Cette tête et ce diamant peuvent aussi servir à graver des laques. Le support change, mais nous conservons un matériel de grande précision. Vous trouverez les vierges disponibles sur nos pages produit.

Je remercie chaleureusement Sylvain Ehinger, alias Xewin, également membre de Zeal Minus, ainsi que mes collègues de Translab, Benjamin Joubert de Biduloscope et Barry Grint chez AIR Studios, pour le savoir et les techniques que nous partageons.

Y a-t-il davantage de bruit de fond que sur une laque ?

Oui. Le bruit de fond est plus élevé sur nos vinyles gravés que sur une laque bien gravée. La laque est un matériau plus souple.

Écoute et conservation

Peut-on valider le résultat à l’écoute avant fabrication ?

Oui. Avant de produire plusieurs copies, nous envoyons généralement un disque gravé, représentatif des exemplaires qui suivront.

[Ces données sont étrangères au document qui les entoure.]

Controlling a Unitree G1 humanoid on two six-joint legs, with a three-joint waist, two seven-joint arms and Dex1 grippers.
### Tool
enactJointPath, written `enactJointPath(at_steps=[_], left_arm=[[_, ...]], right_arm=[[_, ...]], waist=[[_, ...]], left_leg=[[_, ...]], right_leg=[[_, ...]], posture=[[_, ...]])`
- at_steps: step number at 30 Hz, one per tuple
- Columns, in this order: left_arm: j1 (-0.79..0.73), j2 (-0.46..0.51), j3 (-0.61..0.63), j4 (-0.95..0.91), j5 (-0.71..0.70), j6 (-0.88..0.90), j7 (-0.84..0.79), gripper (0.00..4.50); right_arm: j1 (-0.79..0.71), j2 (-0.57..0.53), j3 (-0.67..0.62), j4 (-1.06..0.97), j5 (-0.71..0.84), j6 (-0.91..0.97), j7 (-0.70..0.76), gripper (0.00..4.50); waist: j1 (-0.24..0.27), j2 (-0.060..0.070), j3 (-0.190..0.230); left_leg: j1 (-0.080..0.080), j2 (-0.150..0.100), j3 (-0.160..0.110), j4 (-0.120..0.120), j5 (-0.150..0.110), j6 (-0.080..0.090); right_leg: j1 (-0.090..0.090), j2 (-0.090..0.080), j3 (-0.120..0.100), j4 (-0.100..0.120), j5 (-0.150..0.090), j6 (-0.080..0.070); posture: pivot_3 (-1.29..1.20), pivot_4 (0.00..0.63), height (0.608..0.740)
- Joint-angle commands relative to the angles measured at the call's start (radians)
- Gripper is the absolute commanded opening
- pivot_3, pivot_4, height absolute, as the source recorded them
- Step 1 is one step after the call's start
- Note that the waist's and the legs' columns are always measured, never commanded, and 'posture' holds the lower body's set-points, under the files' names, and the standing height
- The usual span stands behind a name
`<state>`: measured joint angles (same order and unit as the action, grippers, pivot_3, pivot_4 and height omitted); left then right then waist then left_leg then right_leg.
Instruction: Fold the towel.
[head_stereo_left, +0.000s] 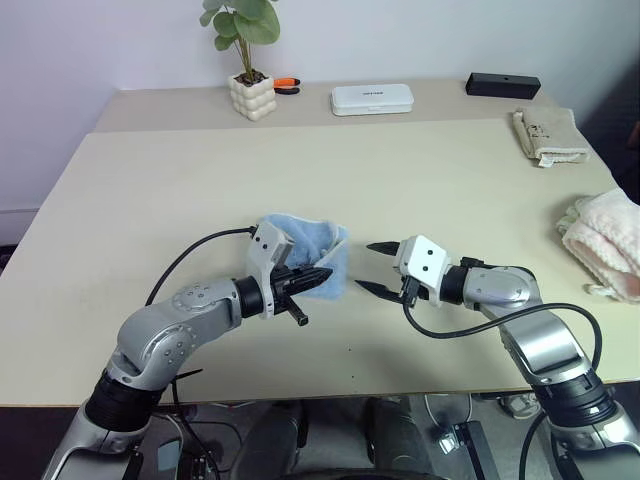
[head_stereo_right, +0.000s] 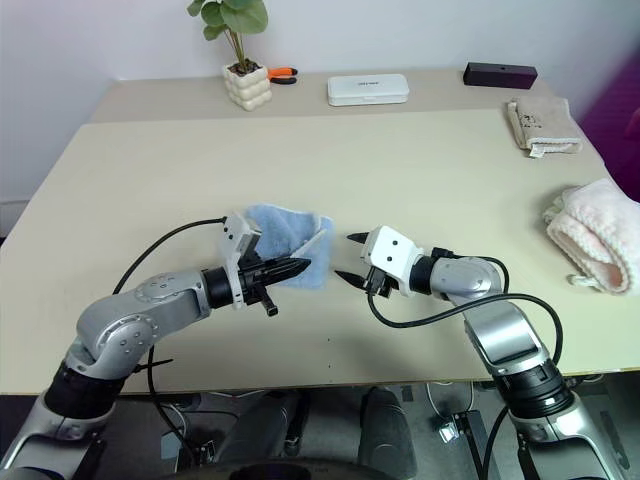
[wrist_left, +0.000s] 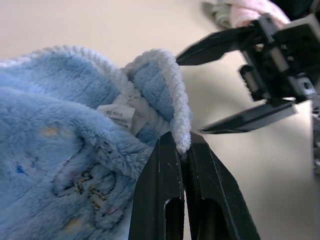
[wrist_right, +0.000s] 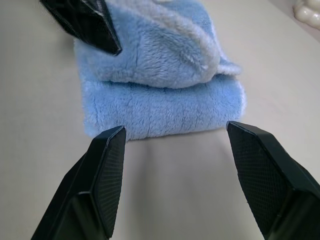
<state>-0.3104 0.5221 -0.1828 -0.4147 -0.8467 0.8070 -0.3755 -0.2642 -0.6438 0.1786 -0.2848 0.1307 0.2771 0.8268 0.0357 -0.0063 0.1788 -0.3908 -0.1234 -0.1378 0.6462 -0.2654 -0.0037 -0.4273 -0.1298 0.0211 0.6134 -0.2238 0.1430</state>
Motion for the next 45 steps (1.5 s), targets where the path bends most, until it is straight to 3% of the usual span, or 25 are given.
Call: enactJointPath(at_steps=[1, 5, 6, 8, 10, 12, 13, 14, 15, 19, 23, 28, 30, 35, 38, 41, 45], left_arm=[[0.005, -0.009, 0.047, -0.042, -0.033, 0.016, -0.043, 1.01], [0.069, 0.049, 0.176, -0.109, -0.120, 0.012, -0.136, 2.94], [0.083, 0.063, 0.212, -0.121, -0.147, 0.010, -0.155, 2.94], [0.103, 0.082, 0.353, -0.106, -0.240, -0.003, -0.157, 3.01], [0.091, 0.082, 0.438, -0.069, -0.244, -0.023, -0.106, 2.37], [0.069, 0.090, 0.459, -0.036, -0.158, -0.060, -0.071, 1.59], [0.061, 0.095, 0.457, -0.026, -0.114, -0.080, -0.066, 0.96], [0.051, 0.099, 0.440, -0.015, -0.055, -0.104, -0.053, 0.49], [0.039, 0.094, 0.422, -0.001, -0.022, -0.104, -0.031, 0.02], [0.005, 0.049, 0.279, 0.045, 0.142, -0.168, -0.039, 0.02], [0.002, -0.010, 0.165, 0.120, 0.229, -0.205, -0.094, 0.02], [0.048, 0.009, -0.006, 0.223, 0.432, -0.306, -0.171, 0.02], [0.065, -0.004, -0.004, 0.237, 0.449, -0.325, -0.180, 0.02], [0.131, -0.020, 0.044, 0.219, 0.447, -0.357, -0.201, 0.02], [0.167, -0.042, 0.101, 0.176, 0.410, -0.384, -0.209, 0.00], [0.207, -0.038, 0.201, 0.127, 0.365, -0.394, -0.211, 0.00], [0.293, 0.026, 0.299, 0.071, 0.353, -0.434, -0.279, 0.00]], right_arm=[[0.004, -0.012, -0.035, -0.037, -0.003, -0.010, -0.009, 3.27], [-0.003, -0.023, -0.065, -0.035, 0.018, 0.011, -0.010, 3.27], [-0.005, -0.024, -0.074, -0.034, 0.026, 0.020, -0.009, 3.27], [-0.013, -0.027, -0.106, -0.038, 0.068, 0.064, 0.004, 2.71], [-0.025, -0.022, -0.136, -0.040, 0.101, 0.089, 0.006, 1.91], [-0.062, 0.006, -0.170, -0.034, 0.141, 0.123, -0.015, 0.96], [-0.080, 0.018, -0.182, -0.032, 0.159, 0.139, -0.023, 0.38], [-0.098, 0.031, -0.189, -0.033, 0.176, 0.154, -0.029, 0.00], [-0.117, 0.046, -0.189, -0.037, 0.192, 0.172, -0.037, 0.00], [-0.210, 0.158, -0.130, -0.050, 0.238, 0.258, -0.091, 0.00], [-0.266, 0.285, -0.016, 0.043, 0.177, 0.283, -0.165, 0.00], [-0.219, 0.280, 0.167, 0.203, 0.000, 0.248, -0.197, 0.00], [-0.188, 0.259, 0.201, 0.220, -0.045, 0.230, -0.195, 0.00], [-0.150, 0.261, 0.143, 0.177, -0.017, 0.267, -0.206, 0.00], [-0.146, 0.269, 0.064, 0.116, 0.057, 0.317, -0.192, 0.81], [-0.128, 0.261, -0.063, 0.017, 0.175, 0.439, -0.192, 2.19], [-0.085, 0.256, -0.183, -0.072, 0.298, 0.639, -0.220, 4.36]], waist=[[0.001, 0.000, 0.000], [-0.004, 0.000, 0.000], [-0.009, 0.000, 0.000], [-0.008, 0.000, 0.000], [-0.007, 0.000, 0.000], [-0.002, 0.000, 0.000], [-0.001, 0.000, 0.000], [0.000, 0.000, 0.000], [0.001, 0.000, 0.000], [0.001, 0.000, 0.000], [-0.002, 0.000, 0.000], [-0.016, 0.000, 0.000], [-0.021, 0.000, 0.000], [-0.025, 0.002, -0.002], [-0.023, 0.002, -0.002], [-0.023, 0.002, -0.002], [-0.025, 0.002, -0.002]], left_leg=[[0.000, 0.000, 0.000, 0.000, 0.000, 0.000], [0.000, 0.000, 0.000, 0.000, 0.000, 0.000], [0.000, 0.000, 0.000, 0.000, 0.000, 0.000], [0.000, 0.001, 0.000, 0.000, 0.000, 0.000], [0.000, 0.001, -0.001, 0.000, 0.000, 0.000], [0.000, 0.000, -0.001, 0.000, 0.000, 0.000], [0.000, 0.000, -0.001, 0.000, 0.000, 0.000], [0.000, 0.000, 0.000, 0.000, 0.000, 0.000], [0.000, 0.000, 0.000, 0.000, 0.000, 0.000], [0.000, 0.000, 0.000, 0.000, 0.000, -0.001], [0.000, 0.000, 0.000, 0.000, 0.001, -0.002], [0.000, 0.000, 0.000, 0.000, 0.003, -0.005], [0.000, -0.001, 0.000, -0.001, 0.003, -0.005], [0.001, 0.000, -0.001, -0.001, 0.000, -0.001], [0.001, 0.000, -0.001, 0.000, 0.000, -0.001], [0.000, 0.000, -0.001, 0.000, 0.000, -0.001], [0.000, 0.000, -0.001, -0.001, 0.000, 0.000]], right_leg=[[0.000, 0.000, 0.000, 0.000, 0.000, 0.000], [0.000, 0.000, 0.000, 0.000, 0.000, 0.000], [-0.001, 0.000, 0.000, 0.000, 0.000, 0.000], [-0.001, 0.000, 0.000, 0.001, 0.000, 0.000], [-0.001, 0.000, 0.000, 0.001, 0.000, 0.000], [0.000, 0.000, 0.000, 0.001, 0.000, 0.000], [0.000, 0.000, 0.000, 0.000, 0.000, 0.000], [0.000, 0.000, 0.000, 0.000, 0.000, 0.000], [0.000, 0.000, 0.000, 0.000, 0.000, 0.000], [0.000, 0.000, 0.000, 0.000, 0.001, -0.001], [-0.001, 0.000, 0.000, 0.000, 0.001, -0.001], [-0.001, 0.000, 0.000, 0.001, 0.001, -0.001], [-0.001, 0.000, 0.000, 0.001, 0.001, -0.001], [-0.001, 0.000, 0.000, 0.001, 0.001, -0.001], [-0.001, 0.000, 0.000, 0.001, 0.001, -0.001], [-0.001, 0.000, 0.000, 0.001, 0.001, -0.001], [-0.002, 0.000, 0.000, 0.001, 0.001, -0.001]], posture=[[0.00, 0.150, 0.740], [0.00, 0.150, 0.740], [0.00, 0.150, 0.740], [0.00, 0.150, 0.740], [0.00, 0.150, 0.740], [0.00, 0.150, 0.740], [0.00, 0.150, 0.740], [0.00, 0.150, 0.740], [0.00, 0.150, 0.740], [0.00, 0.150, 0.740], [0.00, 0.150, 0.740], [0.00, 0.150, 0.740], [0.00, 0.150, 0.740], [0.00, 0.150, 0.740], [0.00, 0.150, 0.740], [0.00, 0.150, 0.740], [0.00, 0.150, 0.740]])
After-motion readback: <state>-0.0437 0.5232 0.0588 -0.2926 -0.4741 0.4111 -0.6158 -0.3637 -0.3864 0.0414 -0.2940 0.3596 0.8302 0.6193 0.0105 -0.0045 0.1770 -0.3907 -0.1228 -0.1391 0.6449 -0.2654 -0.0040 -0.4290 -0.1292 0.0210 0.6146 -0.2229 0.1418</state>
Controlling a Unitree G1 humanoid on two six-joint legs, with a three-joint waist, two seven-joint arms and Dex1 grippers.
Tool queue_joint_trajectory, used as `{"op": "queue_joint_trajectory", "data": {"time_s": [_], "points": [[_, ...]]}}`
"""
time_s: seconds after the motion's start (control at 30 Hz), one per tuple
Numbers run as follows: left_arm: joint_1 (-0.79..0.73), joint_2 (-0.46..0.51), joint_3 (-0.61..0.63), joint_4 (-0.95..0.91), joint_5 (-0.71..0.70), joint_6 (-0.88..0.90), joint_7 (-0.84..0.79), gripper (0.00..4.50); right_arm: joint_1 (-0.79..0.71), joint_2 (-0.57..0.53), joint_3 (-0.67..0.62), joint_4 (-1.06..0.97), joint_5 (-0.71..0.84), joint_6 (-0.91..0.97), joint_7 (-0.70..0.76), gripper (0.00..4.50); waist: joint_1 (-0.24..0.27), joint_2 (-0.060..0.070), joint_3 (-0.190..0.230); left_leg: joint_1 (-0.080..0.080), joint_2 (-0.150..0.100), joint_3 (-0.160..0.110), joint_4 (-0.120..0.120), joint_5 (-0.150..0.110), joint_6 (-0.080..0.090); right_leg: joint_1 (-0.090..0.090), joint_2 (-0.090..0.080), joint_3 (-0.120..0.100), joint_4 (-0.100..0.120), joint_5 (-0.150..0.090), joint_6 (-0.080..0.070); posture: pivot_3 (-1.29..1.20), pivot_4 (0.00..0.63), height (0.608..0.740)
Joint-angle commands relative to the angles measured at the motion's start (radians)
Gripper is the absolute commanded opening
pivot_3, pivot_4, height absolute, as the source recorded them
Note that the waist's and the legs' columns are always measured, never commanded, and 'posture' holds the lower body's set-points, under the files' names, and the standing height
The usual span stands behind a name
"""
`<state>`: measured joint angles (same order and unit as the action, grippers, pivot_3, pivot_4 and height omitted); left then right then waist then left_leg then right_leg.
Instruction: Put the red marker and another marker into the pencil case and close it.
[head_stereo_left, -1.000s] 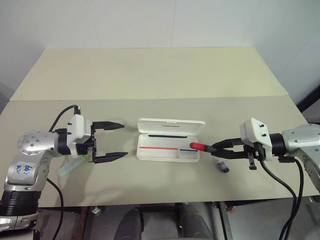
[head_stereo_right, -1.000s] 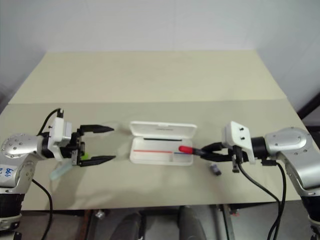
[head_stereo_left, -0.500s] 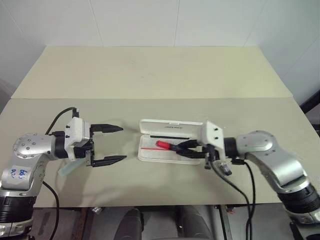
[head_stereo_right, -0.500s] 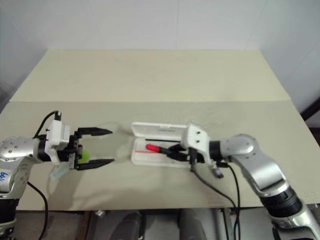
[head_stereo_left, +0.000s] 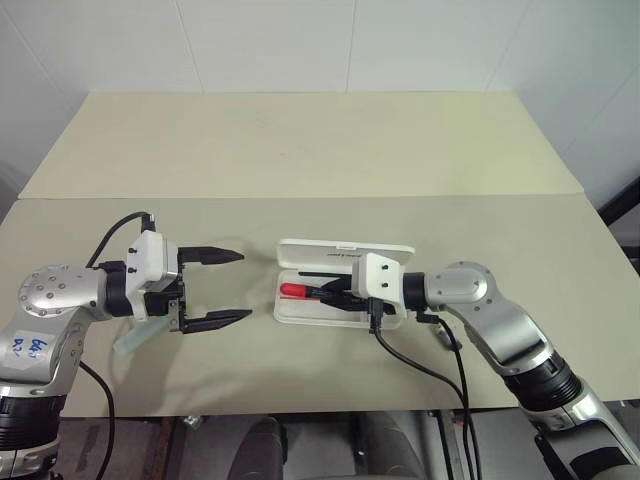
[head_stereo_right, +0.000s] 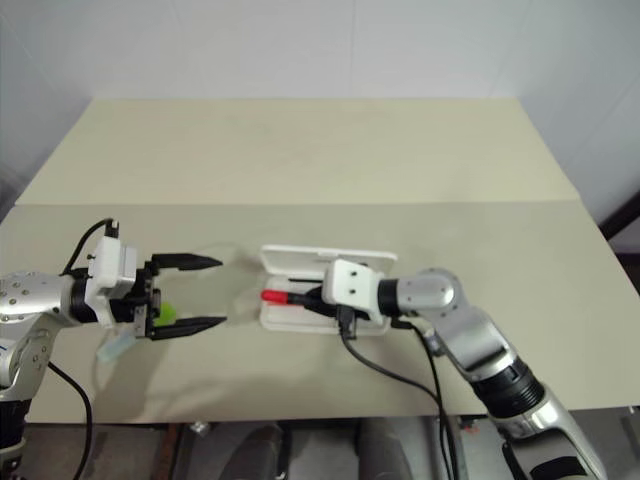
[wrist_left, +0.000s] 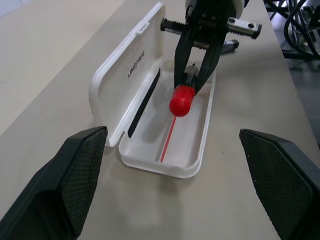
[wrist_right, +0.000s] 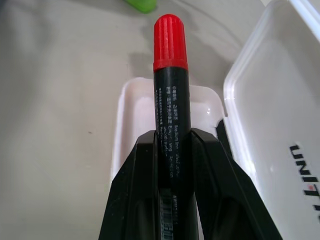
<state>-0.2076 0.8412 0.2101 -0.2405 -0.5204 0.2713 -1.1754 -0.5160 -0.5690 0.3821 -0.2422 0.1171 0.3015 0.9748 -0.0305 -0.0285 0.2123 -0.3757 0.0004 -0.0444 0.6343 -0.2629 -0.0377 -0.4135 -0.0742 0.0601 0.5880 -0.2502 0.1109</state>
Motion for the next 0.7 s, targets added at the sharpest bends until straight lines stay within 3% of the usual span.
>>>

Pour un à cinq exemplaires, nous proposons aussi un BAT audio : un fichier numérique qui simule assez fidèlement la gravure grâce au logiciel développé par nos talentueux et appréciés collègues de TDR.

À l’écoute, la version gravée sonne généralement très légèrement mieux.

L’option BAT audio se choisit sur la page produit. Pour un test physique, contactez-nous.

Pouvez-vous faire un essai avant un pressage ou examiner un disque réalisé ailleurs ?

Oui. Nous pouvons graver un essai à partir d’un prémastering avant la fabrication en usine.

Nous intervenons aussi en contre-expertise, même si nous n’avons réalisé ni le master ni la gravure d’origine. Nous pouvons regraver pour comparer les résultats et, si nécessaire, faire refaire une laque. Quand les échanges avec une usine bloquent sur l’examen ou la reprise des test pressings, il vaut parfois mieux regraver une dubplate ou un vinyle au studio et l’envoyer à l’usine.

Vos disques conviennent-ils au scratch et au DJing ?

Oui, mais nous adaptons la gravure à l’usage.

Pour le scratch, nous préférons des dubplates fines, découpées dans une plaque de PVC, un peu en dessous de 140 g. Le niveau est légèrement réduit pour éviter la distorsion avec les pointes de lecture plus larges des cellules de scratch.

Pour le mix de musiques électroniques (techno, bass music, etc.), nous cherchons le niveau le plus élevé possible selon le morceau et sa durée. Pour la techno, nous aimons les disques avec du volume, un peu « crunchy », et cette vibe vinyle. Précisez-nous votre usage.

Un disque gravé s’use-t-il plus vite ?

Non. Nos vinyles gravés sur des vierges pressés ne s’usent pas plus vite que ceux du commerce.

Pour le conserver, évitez le soleil et rangez-le bien verticalement pour qu’il ne se déforme pas. Vous pouvez aussi choisir une pochette et une protection adaptées.